DATA PROVIDED>
- Opening Delimiter -

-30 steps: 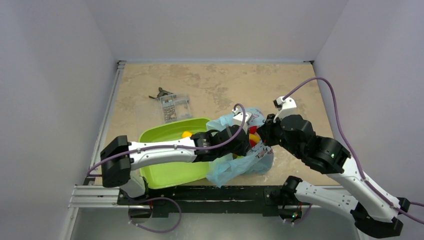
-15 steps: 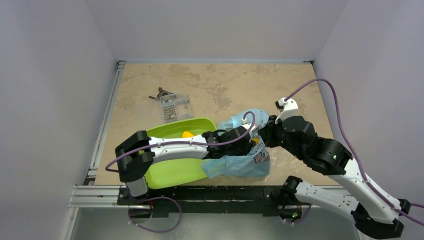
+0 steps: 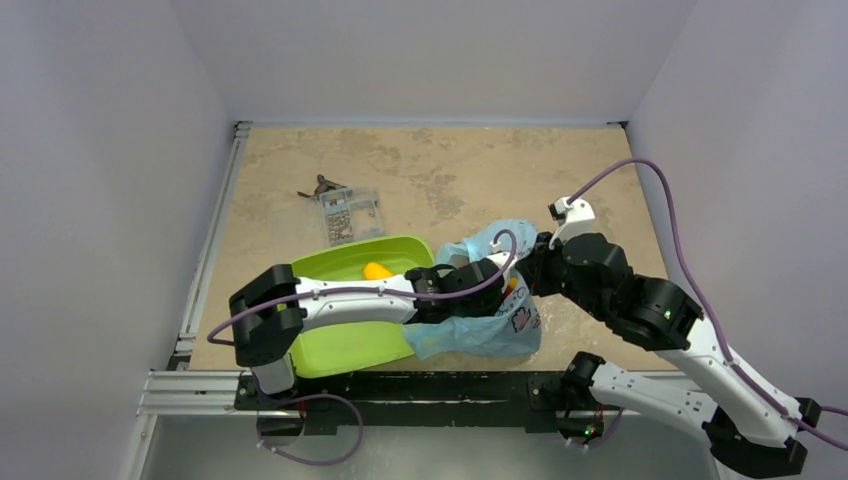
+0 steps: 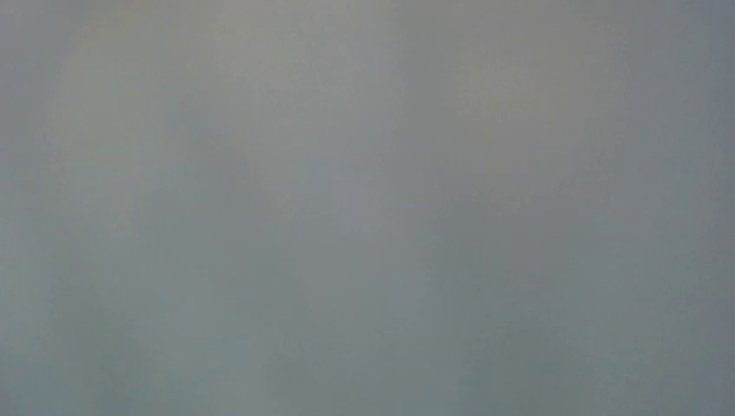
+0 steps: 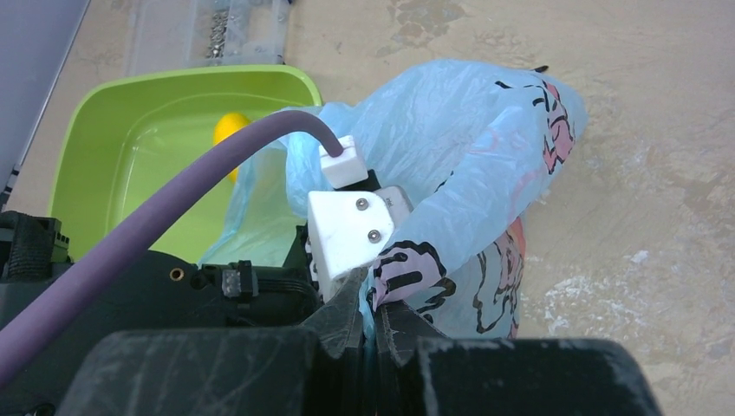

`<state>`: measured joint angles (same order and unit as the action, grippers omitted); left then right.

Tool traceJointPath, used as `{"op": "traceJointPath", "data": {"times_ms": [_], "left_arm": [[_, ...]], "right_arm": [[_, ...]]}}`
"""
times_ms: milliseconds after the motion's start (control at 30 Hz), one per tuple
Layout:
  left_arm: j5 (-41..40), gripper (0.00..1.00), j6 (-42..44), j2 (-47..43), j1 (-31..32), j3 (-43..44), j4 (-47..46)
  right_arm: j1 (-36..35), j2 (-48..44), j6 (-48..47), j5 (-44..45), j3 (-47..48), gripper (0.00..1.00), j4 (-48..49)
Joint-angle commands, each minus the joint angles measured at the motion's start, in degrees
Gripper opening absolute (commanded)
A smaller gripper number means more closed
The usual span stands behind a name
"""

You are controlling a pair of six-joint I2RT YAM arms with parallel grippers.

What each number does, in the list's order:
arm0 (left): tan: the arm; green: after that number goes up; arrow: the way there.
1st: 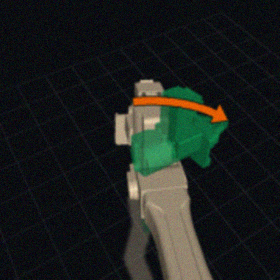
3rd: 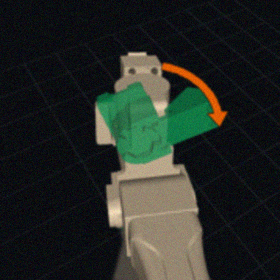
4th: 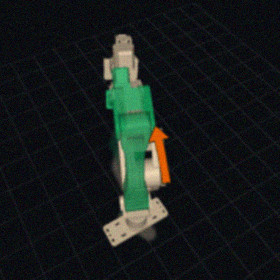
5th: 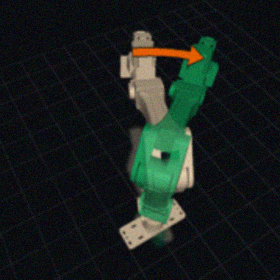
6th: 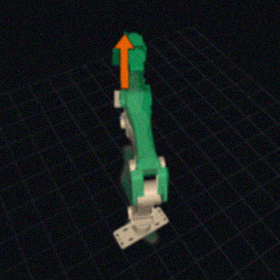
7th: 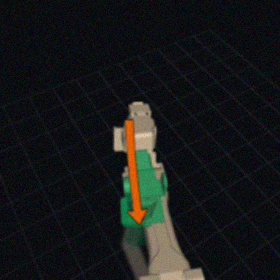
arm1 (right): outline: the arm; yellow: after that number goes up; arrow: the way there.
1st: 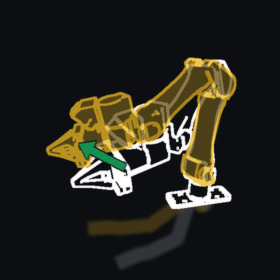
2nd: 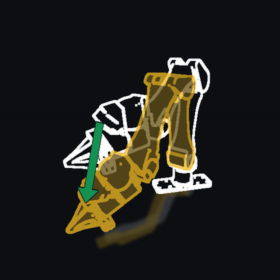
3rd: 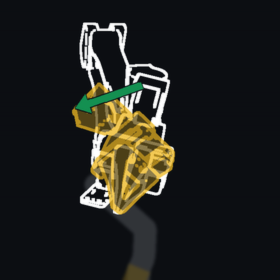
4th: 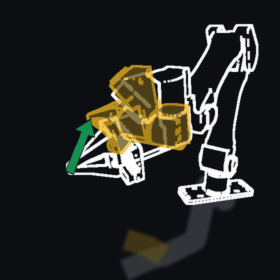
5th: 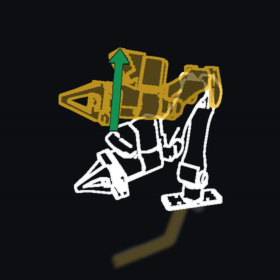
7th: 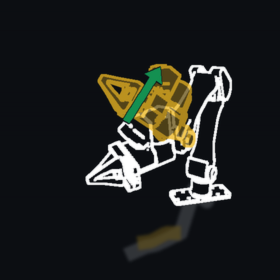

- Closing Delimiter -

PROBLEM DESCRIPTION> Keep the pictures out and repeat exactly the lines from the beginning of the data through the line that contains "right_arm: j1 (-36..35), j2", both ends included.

RESPONSE TO THE TASK>
-30 steps: 
-15 steps: 
+0 steps: 
+0 steps: 
+0 steps: 

`<state>`: measured joint angles (same order and unit as the action, grippers omitted); left then right.

Tool traceJointPath, used as `{"op": "traceJointPath", "data": {"times_ms": [_], "left_arm": [[_, ...]], "right_arm": [[_, ...]]}}`
"""
times_ms: milliseconds after the motion's start (control at 30 Hz), one per tuple
Layout:
  left_arm: j5 (-41..40), gripper (0.00..1.00), j6 (-42..44), j2 (-47..43), j1 (-31..32), j3 (-43..44), j4 (-47..46)
  right_arm: j1 (-36..35), j2 (-48..44), j6 (-48..47), j5 (-44..45), j3 (-47..48), gripper (0.00..1.00), j4 (-48..49)

This output contains the complete answer.